Corpus.from_elan fails with default argument for label_segmenter

shuttle1987 commented 6 years ago

Corpus.from_elan has a parameter that will allow you to specify a label segmenter which is of type LabelSegmenter

Usages:

        utterances = [label_segmenter.segment_labels(utter) for utter in utterances]

and

        corpus = cls(feat_type, label_type, tgt_dir,
                     label_segmenter.labels, speakers=speakers)

This will fail with the default parameter since None has no member segment_labels.

This is a situation where a unit test case would be particularly valuable (this relates to #150). Perhaps a needs test label in GitHub has some value?

shuttle1987 commented 6 years ago

That call to construct the class is particularly problematic, label_segmenter simply cannot be None here and hence the default parameter seems broken.

shuttle1987 commented 6 years ago

What I did in #147 was to throw an exception if the label_segmenter is None. While it makes the failure more obvious this is not a fix, what should the default behavior be if label_segmenter is not provided?

We could make some sort of default label segmenter function here but what would that be?

shuttle1987 commented 6 years ago

@oadams is default to segmenting on characters is the best default strategy?
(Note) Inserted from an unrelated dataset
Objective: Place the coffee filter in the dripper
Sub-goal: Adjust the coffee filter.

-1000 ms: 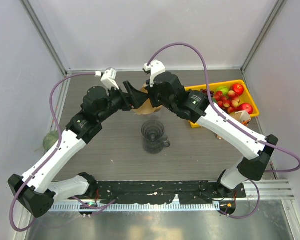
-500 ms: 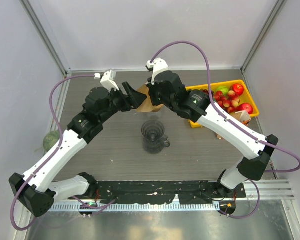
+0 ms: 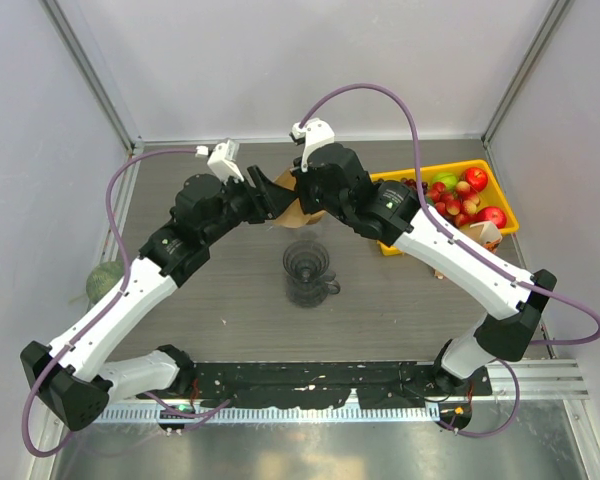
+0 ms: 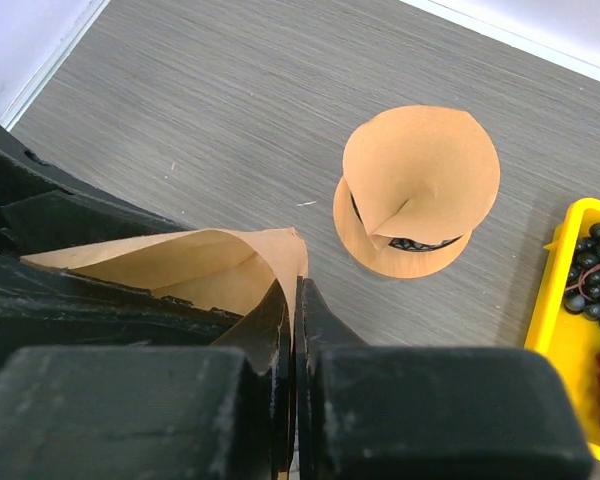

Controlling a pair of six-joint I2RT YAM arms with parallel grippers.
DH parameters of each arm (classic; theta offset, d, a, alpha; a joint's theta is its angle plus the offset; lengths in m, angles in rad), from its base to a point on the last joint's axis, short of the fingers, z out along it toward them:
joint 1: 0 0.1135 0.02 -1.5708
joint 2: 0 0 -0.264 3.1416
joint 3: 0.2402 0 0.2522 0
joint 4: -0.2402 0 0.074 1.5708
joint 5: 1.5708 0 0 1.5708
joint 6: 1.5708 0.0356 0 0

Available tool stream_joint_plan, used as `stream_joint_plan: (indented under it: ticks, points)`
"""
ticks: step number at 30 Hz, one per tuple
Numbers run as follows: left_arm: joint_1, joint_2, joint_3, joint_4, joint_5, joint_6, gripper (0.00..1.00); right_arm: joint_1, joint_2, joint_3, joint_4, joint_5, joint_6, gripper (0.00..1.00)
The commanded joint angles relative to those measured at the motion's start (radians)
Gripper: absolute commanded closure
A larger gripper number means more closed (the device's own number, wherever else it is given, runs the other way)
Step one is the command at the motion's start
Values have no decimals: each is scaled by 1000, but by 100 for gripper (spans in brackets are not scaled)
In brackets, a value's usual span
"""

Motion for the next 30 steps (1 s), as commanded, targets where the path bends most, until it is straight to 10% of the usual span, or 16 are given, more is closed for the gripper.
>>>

oadams commented 6 years ago

Yes, definitely.

oadams commented 5 years ago

In the interest of getting Corpus.from_elan() support integrated into downstream UI, the LabelSegmenter is something that needs to be dealt with. Here are some thoughts:

Character segmentation via segment_into_chars is 100% the sensible default.
The need for a LabelSegmenter object which I initially created is overboard. Probably better to just pass a function to the constructor, which defaults to segment_into_chars, but could also be segment_into_tokens with an associated label set.
There was a reason for having LabelSegmenter (which contains a label set and the segmentation function): Corpus.from_elan() could use label_segmenter.labels as the argument to Corpus.__init__(). Without it the labels need to be separately inferred from the segmented utterances when Corpus.__init__() gets called from Corpus.from_elan(). This is slightly less efficient but who cares, it's simpler.

shuttle1987 commented 5 years ago

So I'm just looking at the interface now and there's the following mismatch:

    @classmethod
    def from_elan(cls: Type[CorpusT], org_dir: Path, tgt_dir: Path,
                  feat_type: str = "fbank", label_type: str = "phonemes",
                  utterance_filter: Callable[[Utterance], bool] = None,
                  label_segmenter: Optional[LabelSegmenter] = None,
                  speakers: List[str] = None, lazy: bool = True,
                  tier_prefixes: Tuple[str, ...] = ("xv", "rf")) -> CorpusT:

Then in the implementation of this we have:

        # This currently bails out if label_segmenter is not provided
        if not label_segmenter:
            raise ValueError("A label segmenter must be provided via label_segmenter")

I remember adding this in as a temporary workaround but it's been a long time and it's still there. This line of code directly contradicts the type signature that says that the label_segmenter is optional.

The ergonomics of using the LabelSegmenter over a bare function call seems reasonable if we need to ensure the context (in the form of providing a label set) is available for segmenting by the segmentation function being called by making everything be passed as a single parameter.

Alternatively we can deal with this in a plain function call but we will then have to deal with different functions having different numbers of parameters. For example we may wish to change the signature of segement_into_chars to take kwargs so that the call sites don't get more complex, or alternatively we would have to have a completely separate path to handle this case for functions that don't receive a label set.

The connection between the segmenting function and the label set is a case of essential complexity though, we will have to handle it somewhere*.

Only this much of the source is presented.